Exercise
Using the data beneath, show every line that includes the word "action".

^^^^^^^^

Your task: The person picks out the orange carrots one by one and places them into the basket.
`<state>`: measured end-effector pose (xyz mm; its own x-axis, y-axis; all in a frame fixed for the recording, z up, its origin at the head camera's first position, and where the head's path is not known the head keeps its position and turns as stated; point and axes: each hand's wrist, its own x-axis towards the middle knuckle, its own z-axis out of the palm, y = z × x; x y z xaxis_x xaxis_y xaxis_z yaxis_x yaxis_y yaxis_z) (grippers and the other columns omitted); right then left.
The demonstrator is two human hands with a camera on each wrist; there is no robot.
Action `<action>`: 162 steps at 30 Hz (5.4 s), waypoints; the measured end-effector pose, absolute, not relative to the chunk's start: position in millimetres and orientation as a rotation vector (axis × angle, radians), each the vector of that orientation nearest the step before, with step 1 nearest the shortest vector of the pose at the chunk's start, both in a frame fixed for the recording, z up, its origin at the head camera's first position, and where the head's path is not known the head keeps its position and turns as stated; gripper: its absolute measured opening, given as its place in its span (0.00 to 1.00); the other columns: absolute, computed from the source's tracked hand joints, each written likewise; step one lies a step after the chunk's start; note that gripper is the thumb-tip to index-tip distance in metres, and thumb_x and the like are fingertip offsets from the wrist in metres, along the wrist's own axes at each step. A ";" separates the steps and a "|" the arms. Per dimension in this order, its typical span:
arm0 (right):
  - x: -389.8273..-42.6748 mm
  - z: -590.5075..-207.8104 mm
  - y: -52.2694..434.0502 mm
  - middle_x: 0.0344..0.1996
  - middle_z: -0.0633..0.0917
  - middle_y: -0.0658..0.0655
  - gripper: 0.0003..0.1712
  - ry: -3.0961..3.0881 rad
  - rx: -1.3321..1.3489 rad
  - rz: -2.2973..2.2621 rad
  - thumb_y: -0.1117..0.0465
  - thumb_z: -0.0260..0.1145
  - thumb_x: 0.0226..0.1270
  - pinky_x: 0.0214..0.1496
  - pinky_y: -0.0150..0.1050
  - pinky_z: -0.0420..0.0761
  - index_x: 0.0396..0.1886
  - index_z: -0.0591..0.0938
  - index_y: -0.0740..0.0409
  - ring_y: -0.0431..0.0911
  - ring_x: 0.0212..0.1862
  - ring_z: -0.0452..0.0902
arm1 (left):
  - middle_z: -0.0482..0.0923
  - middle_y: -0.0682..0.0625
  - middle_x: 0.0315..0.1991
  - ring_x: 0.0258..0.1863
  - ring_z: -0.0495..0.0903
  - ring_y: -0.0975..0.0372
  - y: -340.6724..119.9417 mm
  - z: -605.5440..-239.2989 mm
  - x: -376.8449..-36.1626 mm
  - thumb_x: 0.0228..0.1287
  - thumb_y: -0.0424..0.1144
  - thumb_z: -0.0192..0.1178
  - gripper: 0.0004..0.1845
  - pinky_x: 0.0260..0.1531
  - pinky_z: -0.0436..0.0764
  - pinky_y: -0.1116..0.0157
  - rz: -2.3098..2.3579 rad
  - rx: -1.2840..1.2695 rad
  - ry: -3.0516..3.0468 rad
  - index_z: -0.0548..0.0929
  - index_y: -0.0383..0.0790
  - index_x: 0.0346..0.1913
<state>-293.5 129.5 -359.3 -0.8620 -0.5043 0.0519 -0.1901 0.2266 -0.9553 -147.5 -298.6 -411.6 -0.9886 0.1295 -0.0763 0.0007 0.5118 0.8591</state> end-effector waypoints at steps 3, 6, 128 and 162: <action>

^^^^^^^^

Output for this task
Action `<action>`: 162 steps at 30 Hz (5.4 s), waypoints; the measured end-effector pose, absolute, not relative to the chunk's start: position in millimetres and orientation as a rotation vector (axis × angle, radians), each the vector of that orientation nearest the step before, with step 1 nearest the shortest vector of the pose at the chunk's start, both in a frame fixed for the recording, z up, its origin at the head camera's first position, and where the head's path is not known the head keeps its position and turns as stated; gripper: its absolute measured opening, given as its place in its span (0.00 to 1.00); the other columns: absolute, computed from the source's tracked hand joints, each written likewise; step one lies a step after the chunk's start; note that gripper is the thumb-tip to index-tip distance in metres, and thumb_x and the like are fingertip offsets from the wrist in metres, along the wrist's own axes at each step. A ";" separates the steps and a "|" the arms. Per dimension in this order, its typical span:
<state>-293.5 129.5 -359.3 -0.8620 -0.5043 0.0519 -0.1901 0.2266 -0.9553 -147.5 -298.6 -411.6 -0.9886 0.1295 -0.0763 0.0007 0.5118 0.8591</state> end-effector waypoints at steps 3, 6, 128 and 162: <action>

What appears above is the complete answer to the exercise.